1. Field of the Invention
The present invention relates to a semiconductor process. More particularly, the present invention relates to a method for correcting a layout pattern to meet the specification of the fabrication of reticles.
2. Description of the Prior Art
Photolithography and etching technologies are frequently used in semiconductor manufacturing. The photolithography technology usually involves transferring a complicated integrated circuit pattern to a semiconductor wafer surface for steps such as etching and implantation. These patterns must be extremely accurate for forming delicate integrated circuits so as to align with the patterns of the previous and following steps. In the photolithographic step, deviations occur and jeopardize the performance of the semiconductor device when the patterns on the reticles are transferred onto the wafer surface. Such deviations are usually related with the characters of the patterns to be transferred, the topology of the wafer and various process parameters.
There are many known verifications, corrections and compensations for the deviations caused by the optical proximity effect, process rules (PRC) and lithography rules (LRC) to improve the image quality after transfer. Some of the known methods are called optical proximity correction (OPC), process rule check (PRC) and lithography rule check (LRC). The commercial available OPC software may test problems such as pinch, bridge, and critical dimension uniformity in the layout patterns. Such methods not only test problems in the layout patterns but also correct the layout patterns on the reticles using the theoretical image. If the corrected image patterns are useable, they are output for the fabrication of reticles to obtain the correct image patterns on the wafer.
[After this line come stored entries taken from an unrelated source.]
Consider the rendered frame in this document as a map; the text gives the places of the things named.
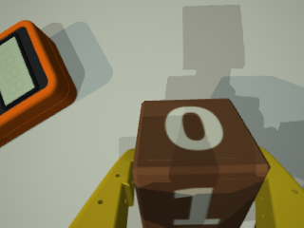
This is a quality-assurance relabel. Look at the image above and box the brown number cube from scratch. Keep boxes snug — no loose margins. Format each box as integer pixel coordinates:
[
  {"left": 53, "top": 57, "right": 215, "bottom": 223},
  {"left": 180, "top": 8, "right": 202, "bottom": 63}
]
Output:
[{"left": 132, "top": 99, "right": 271, "bottom": 228}]

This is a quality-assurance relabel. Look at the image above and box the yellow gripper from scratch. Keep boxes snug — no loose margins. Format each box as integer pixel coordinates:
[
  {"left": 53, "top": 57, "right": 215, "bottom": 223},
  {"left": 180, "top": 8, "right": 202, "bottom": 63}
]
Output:
[{"left": 68, "top": 147, "right": 304, "bottom": 228}]

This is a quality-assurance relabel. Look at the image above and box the orange digital multimeter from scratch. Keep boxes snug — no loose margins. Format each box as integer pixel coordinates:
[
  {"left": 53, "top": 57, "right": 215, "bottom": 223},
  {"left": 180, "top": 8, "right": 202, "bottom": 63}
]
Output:
[{"left": 0, "top": 20, "right": 77, "bottom": 147}]

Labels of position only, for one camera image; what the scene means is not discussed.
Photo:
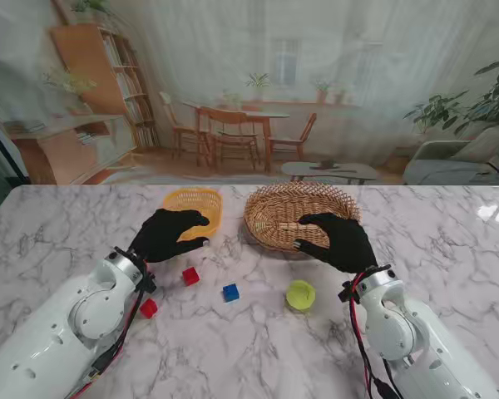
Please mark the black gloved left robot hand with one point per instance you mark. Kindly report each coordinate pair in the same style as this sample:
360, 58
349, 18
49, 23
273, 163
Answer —
162, 237

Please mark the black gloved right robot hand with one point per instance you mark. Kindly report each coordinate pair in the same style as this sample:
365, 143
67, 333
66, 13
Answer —
349, 245

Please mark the red toy block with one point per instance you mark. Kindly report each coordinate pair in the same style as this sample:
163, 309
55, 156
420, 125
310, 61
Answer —
190, 276
149, 309

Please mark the yellow-green tennis ball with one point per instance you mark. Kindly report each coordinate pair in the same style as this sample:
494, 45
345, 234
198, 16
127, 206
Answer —
300, 294

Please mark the blue toy block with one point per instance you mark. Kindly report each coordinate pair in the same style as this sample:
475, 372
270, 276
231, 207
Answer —
230, 293

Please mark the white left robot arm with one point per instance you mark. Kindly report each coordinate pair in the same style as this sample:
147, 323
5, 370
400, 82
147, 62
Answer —
45, 332

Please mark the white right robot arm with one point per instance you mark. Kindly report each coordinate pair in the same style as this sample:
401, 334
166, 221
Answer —
399, 320

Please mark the yellow plastic mesh basket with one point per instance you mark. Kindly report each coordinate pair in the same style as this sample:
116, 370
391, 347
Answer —
199, 197

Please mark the oval wicker basket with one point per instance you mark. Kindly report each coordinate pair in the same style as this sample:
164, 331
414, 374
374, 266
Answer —
283, 208

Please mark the black backdrop stand pole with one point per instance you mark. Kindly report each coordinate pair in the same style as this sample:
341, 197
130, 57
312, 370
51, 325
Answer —
6, 154

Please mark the dining room print backdrop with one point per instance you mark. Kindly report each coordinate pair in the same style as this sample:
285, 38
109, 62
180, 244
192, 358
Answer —
233, 62

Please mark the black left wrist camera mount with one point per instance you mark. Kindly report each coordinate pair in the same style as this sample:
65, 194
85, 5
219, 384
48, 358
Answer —
150, 284

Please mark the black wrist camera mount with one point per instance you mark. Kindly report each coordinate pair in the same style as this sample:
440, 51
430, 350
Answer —
150, 284
346, 294

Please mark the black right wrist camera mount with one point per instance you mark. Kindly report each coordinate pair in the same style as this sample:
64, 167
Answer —
346, 294
However, the above-mentioned verifications, corrections and compensations only take the problems of the layout pattern itself into consideration rather than the critical dimension error up to several nm during the fabrication of reticles. In other words, the above operations are based on the assumption that the corrected image patterns would be perfectly transferred during the fabrication of reticles. As a matter of fact, it is currently impossible. In particular, the corrected image patterns frequently barely pass the above operations, and almost no process window is left to the fabrication of reticles. Accordingly, problems still occur on the layout patterns formed by the photolithography and etching steps through the reticles. FIG. 9 illustrates the patterns formed by the transfer of the layout patterns after the optical proximity correction. In FIG. 9, a pair of separate and similar main features 910/920 is respectively illustrated. However, because the main features 910/920 each include the deviations originated from the fabrication of reticles, the main feature 920 includes a defect of bridge although the main features 910/920 are similar.
Last but not least, currently there is no available model for the verifications, corrections and compensations of the errors occurred during the fabrication of reticles.
The quality of the layout pattern is embodied by the film pattern after photolithography and etching. However, simulation of the patterns after fabrication to verify the layout pattern of the reticles has never been brought forward. Currently, the defects of the layout pattern on the reticles are corrected manually one by one, which is inconvenient and not user-friendly.
Hence, there is still a need of a better method for correcting a layout pattern to meet the specification of the fabrication of reticles, and further a method for constructing an optical proximity correction model. Such model may applied in the optical proximity correction and a layout pattern which is qualified for fabricating a reticle can be obtained to ensure a more precise transfer of layout patterns.